> _YOUR GOAL_
Only these lines of the data below are wanted: the one with "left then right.", the one with "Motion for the", and any lines between them, each repeated exactly.

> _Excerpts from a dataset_
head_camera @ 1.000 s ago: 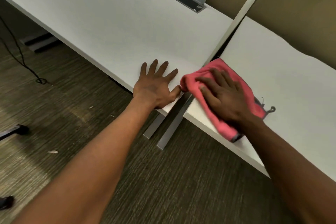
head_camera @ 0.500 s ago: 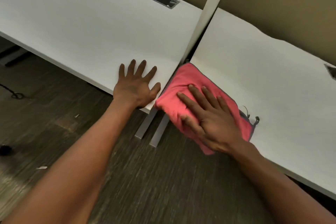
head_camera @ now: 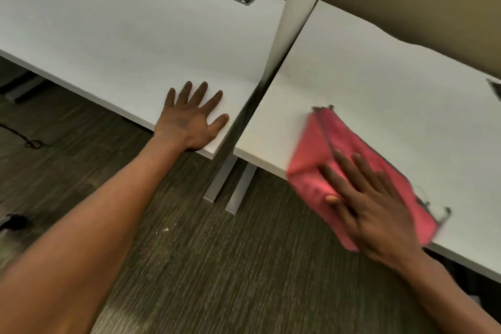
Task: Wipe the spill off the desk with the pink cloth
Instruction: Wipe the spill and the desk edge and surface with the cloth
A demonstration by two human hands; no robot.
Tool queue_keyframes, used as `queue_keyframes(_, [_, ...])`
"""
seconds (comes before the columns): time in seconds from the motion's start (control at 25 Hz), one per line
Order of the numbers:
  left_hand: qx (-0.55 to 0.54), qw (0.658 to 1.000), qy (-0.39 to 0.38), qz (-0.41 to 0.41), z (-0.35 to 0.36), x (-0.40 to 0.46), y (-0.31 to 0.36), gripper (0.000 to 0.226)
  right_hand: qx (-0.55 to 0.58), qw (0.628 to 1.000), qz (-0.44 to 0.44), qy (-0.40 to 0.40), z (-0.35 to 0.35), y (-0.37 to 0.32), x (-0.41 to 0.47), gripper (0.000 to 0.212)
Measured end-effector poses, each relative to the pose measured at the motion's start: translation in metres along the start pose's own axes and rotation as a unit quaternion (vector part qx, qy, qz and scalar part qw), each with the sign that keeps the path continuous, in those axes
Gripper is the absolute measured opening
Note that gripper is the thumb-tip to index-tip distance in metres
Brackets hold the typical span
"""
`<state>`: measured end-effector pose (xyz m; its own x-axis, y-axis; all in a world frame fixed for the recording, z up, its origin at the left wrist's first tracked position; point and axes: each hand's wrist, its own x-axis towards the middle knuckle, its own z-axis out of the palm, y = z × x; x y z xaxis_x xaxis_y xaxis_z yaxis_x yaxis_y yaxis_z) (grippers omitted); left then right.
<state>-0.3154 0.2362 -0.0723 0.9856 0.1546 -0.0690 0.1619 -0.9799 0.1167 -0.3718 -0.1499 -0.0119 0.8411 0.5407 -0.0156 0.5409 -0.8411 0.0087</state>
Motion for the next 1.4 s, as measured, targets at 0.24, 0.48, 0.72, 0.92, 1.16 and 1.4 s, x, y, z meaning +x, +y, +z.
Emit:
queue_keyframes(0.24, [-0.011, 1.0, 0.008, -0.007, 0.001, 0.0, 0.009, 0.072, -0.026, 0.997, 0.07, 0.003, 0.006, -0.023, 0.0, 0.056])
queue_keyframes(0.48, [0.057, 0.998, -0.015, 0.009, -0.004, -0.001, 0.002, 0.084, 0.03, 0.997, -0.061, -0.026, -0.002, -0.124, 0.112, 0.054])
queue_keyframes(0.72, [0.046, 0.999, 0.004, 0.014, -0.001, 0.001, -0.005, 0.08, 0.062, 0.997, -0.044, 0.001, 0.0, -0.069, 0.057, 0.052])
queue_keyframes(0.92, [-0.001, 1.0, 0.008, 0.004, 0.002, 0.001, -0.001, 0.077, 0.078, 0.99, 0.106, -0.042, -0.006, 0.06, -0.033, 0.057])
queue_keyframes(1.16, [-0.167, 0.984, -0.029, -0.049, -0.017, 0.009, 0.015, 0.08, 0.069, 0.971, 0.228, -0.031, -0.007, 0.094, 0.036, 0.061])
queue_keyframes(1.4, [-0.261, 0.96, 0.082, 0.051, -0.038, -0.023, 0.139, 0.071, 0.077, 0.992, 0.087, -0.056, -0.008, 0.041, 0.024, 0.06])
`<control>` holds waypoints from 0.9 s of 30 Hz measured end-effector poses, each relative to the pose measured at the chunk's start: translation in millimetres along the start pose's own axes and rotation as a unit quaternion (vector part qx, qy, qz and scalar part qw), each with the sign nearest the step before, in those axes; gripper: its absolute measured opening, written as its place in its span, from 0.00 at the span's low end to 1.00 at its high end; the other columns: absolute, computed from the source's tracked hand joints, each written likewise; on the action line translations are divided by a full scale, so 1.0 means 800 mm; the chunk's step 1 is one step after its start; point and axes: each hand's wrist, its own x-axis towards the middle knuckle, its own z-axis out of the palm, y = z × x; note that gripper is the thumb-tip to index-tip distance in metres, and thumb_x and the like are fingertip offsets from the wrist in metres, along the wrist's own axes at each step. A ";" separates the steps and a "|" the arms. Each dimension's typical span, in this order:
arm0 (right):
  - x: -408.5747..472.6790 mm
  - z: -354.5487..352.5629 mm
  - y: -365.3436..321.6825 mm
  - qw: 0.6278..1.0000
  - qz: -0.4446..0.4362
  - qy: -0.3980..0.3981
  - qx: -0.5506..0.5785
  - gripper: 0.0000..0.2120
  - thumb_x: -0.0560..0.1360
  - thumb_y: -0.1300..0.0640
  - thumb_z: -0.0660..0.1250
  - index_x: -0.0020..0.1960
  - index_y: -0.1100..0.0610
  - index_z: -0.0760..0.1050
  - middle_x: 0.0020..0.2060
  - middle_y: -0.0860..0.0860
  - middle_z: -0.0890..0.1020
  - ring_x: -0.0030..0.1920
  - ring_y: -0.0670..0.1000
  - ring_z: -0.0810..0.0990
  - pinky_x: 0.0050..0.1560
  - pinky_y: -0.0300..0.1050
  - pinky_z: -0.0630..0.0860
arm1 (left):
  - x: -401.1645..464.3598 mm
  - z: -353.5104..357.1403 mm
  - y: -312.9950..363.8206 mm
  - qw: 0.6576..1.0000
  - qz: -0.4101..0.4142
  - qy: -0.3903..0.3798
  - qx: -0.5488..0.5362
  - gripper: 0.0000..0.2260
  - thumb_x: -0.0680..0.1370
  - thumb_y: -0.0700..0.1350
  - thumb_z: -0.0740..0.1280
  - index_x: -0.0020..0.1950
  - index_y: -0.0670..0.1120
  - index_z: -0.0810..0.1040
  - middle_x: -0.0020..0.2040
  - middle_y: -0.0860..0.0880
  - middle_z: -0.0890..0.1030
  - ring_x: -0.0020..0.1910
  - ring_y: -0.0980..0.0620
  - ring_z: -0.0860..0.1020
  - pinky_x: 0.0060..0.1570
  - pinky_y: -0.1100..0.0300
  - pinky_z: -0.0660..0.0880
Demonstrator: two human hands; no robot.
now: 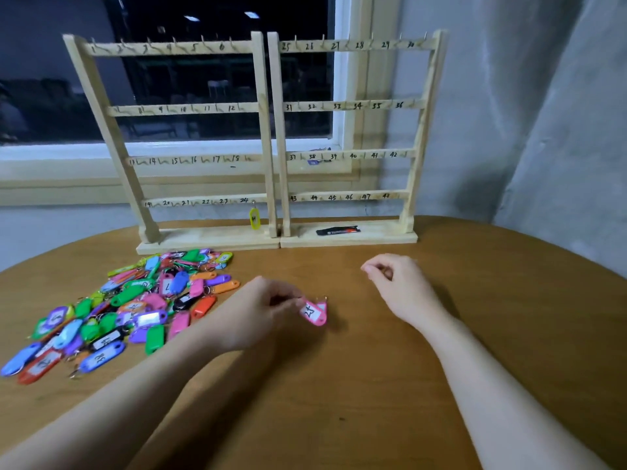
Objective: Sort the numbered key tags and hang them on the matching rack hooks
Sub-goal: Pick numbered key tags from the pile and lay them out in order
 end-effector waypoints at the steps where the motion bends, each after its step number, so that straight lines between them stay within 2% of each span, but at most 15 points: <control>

> _ANSWER SECTION_
`<state>`: measured end-effector pose (xyz m; its own x-axis, y-axis; all in a world frame fixed for the recording, z up, its origin at the left wrist's first tracked position; point and axes: each hand's wrist, its own x-axis towards the middle knuckle, its own z-axis out of the palm, y = z × x; x y z xaxis_x xaxis_y xaxis_z yaxis_x yaxis_y yaxis_z) (grippers omitted); left then right.
<state>-0.3154 0.2362 -0.0723 0.9856 0.1546 -0.0690 0.1619 -0.9799 0.1167 -0.3718 -0.1499 -0.0119 0.8411 0.5407 -0.0156 0.5409 -0.8411 0.0087</state>
Motion for the next 1.4 s, as measured, targets at 0.24, 0.48, 0.72, 0.92, 1.16 and 1.4 s, x, y, z meaning +x, +y, +z.

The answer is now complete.